Discussion and Future Directions
- Interpretability and Flexibility:
The integration of Bernstein polynomial based transformations ensures that the CPDs are smooth and monotonic, thereby avoiding the overfitting tendencies sometimes observed with mixture density networks. The approach is flexible enough to model arbitrary distribution shapes while maintaining a light regularization requirement for moderately sized datasets.
The paper discusses potential extensions toward handling discrete outcomes, as well as truncated or censored data—an important characteristic in survival analysis and other fields. For example, adapting the likelihood for ordered categories or right-censoring would further generalize the model.

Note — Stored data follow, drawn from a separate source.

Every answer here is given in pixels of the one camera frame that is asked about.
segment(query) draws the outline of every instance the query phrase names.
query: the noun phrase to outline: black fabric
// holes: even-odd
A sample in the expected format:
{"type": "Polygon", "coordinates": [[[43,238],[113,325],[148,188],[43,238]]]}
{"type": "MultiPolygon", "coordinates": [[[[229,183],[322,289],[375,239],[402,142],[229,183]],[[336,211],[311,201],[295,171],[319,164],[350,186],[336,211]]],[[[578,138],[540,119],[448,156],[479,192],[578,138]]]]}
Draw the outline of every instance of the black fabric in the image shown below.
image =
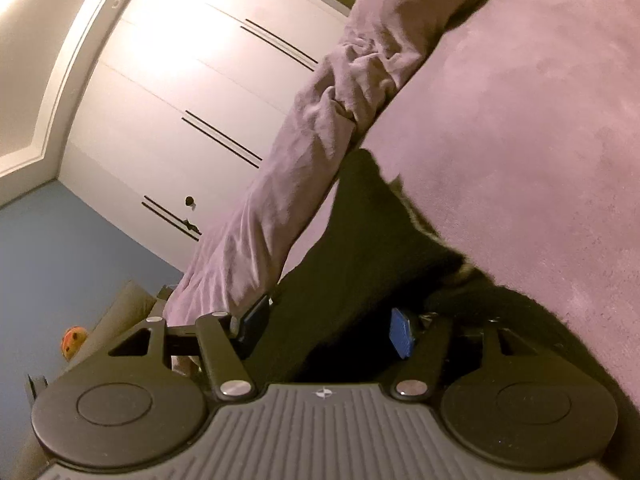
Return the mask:
{"type": "Polygon", "coordinates": [[[369,152],[350,153],[338,179],[326,231],[277,286],[271,320],[244,362],[260,387],[372,380],[397,359],[382,300],[462,262],[414,228],[369,152]]]}

The model requires careful attention to training duration; certain datasets (e.g., Naval) necessitate significantly longer training iterations to capture very narrow spikes in the CPD. Nonetheless, the overall architecture demonstrates robust performance without extensive hyperparameter tuning.
In summary, the paper presents a technically rigorous and flexible probabilistic regression model that leverages deep learning for estimating complex conditional distributions. The method’s ability to integrate classical transformation model concepts with modern normalizing flows makes it a promising tool for applications where uncertainty quantification is critical.